## Problem
From the data below, copy exactly the lines that lie between the one holding "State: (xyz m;" and the one holding "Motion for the", including both, and nothing more.

## Material provided

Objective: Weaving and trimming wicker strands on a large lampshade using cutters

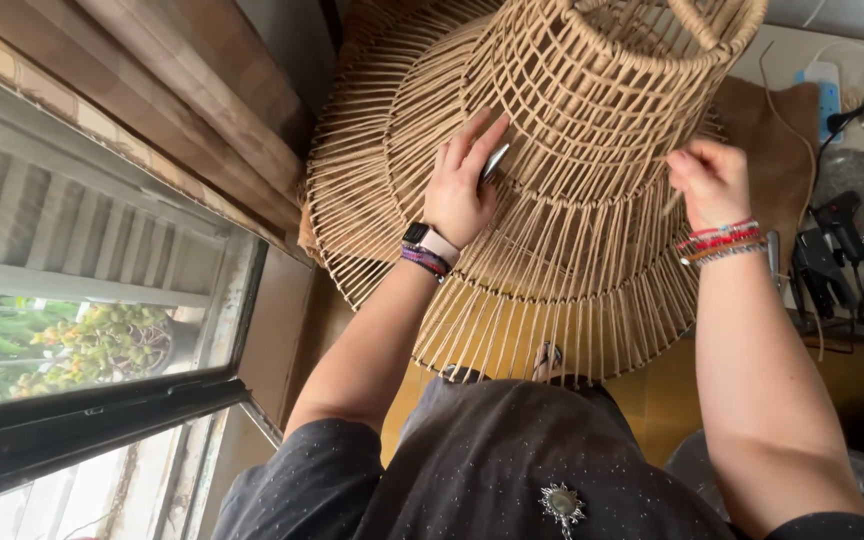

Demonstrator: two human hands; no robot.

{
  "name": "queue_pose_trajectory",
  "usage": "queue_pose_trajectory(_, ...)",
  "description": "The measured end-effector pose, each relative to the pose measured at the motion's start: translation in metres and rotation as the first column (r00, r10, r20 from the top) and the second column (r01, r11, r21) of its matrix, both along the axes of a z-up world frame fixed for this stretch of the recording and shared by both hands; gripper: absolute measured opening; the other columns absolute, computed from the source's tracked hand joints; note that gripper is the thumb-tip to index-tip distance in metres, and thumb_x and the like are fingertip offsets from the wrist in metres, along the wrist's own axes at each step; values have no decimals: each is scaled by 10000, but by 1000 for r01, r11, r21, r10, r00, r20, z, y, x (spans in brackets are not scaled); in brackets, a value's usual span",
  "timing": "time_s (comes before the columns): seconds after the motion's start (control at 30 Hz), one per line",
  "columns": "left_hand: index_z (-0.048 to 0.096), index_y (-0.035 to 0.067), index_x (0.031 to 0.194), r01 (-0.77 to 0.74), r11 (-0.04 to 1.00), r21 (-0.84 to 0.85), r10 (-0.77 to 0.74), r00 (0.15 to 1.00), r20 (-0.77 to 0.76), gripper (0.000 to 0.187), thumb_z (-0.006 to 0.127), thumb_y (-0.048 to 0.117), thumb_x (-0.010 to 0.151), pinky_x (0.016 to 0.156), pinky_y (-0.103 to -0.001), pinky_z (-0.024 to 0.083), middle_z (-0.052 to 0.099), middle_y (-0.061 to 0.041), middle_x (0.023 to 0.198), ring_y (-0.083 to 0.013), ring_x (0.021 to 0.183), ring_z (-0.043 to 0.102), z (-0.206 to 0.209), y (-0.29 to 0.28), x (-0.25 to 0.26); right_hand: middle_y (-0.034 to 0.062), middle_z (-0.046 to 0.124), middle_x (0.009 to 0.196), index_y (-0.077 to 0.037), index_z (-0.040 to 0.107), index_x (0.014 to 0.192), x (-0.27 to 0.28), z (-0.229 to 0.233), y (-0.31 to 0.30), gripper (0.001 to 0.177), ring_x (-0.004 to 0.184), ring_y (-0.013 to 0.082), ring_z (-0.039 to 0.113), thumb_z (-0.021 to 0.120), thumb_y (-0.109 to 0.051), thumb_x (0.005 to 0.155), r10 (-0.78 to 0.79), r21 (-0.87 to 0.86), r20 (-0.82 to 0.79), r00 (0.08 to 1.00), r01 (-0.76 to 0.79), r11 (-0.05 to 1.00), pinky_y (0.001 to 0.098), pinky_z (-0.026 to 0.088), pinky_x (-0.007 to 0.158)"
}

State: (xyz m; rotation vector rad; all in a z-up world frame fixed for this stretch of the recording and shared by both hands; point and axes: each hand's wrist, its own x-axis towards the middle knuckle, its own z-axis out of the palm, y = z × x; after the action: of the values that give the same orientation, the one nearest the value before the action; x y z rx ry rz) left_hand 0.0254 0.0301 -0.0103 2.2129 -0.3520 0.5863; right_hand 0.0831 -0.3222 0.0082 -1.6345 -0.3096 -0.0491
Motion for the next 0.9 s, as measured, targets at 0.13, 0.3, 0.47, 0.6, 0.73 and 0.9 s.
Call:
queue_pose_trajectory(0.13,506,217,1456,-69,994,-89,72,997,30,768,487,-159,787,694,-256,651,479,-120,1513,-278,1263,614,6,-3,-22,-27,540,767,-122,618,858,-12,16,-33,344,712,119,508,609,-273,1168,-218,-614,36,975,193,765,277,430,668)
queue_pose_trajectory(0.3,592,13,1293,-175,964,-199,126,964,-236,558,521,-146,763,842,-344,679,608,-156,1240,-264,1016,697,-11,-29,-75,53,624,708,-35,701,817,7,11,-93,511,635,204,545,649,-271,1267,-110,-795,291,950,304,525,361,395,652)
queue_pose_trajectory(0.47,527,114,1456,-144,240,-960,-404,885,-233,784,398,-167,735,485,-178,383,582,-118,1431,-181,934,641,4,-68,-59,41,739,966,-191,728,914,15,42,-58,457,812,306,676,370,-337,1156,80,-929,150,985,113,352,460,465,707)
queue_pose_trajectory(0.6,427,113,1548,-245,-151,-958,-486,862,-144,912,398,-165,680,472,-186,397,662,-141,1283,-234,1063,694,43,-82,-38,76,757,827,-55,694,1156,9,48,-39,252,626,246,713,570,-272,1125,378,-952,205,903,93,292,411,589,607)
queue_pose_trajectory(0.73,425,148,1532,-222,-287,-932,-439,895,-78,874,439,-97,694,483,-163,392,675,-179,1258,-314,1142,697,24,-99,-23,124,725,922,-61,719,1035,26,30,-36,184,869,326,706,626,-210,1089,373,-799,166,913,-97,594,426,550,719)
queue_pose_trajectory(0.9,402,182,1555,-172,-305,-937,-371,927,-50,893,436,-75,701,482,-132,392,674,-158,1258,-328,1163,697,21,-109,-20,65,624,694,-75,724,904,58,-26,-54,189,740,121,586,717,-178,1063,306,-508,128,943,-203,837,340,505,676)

## Task answer
State: (xyz m; rotation vector rad; all in a z-up world frame fixed for this stretch of the recording and shared by both hands; point and axes: each hand's wrist, its own x-axis towards the middle knuckle, its own z-axis out of the palm, y = z × x; after the action: of the values that give the same orientation, the one nearest the value before the action; x y z rx ry rz) left_hand 0.0254 0.0301 -0.0103 2.2129 -0.3520 0.5863; right_hand 0.0831 -0.3222 0.0082 -1.6345 -0.3096 -0.0491
Motion for the next 0.9 s, as measured, targets at 0.13, 0.3, 0.47, 0.6, 0.73 and 0.9 s.

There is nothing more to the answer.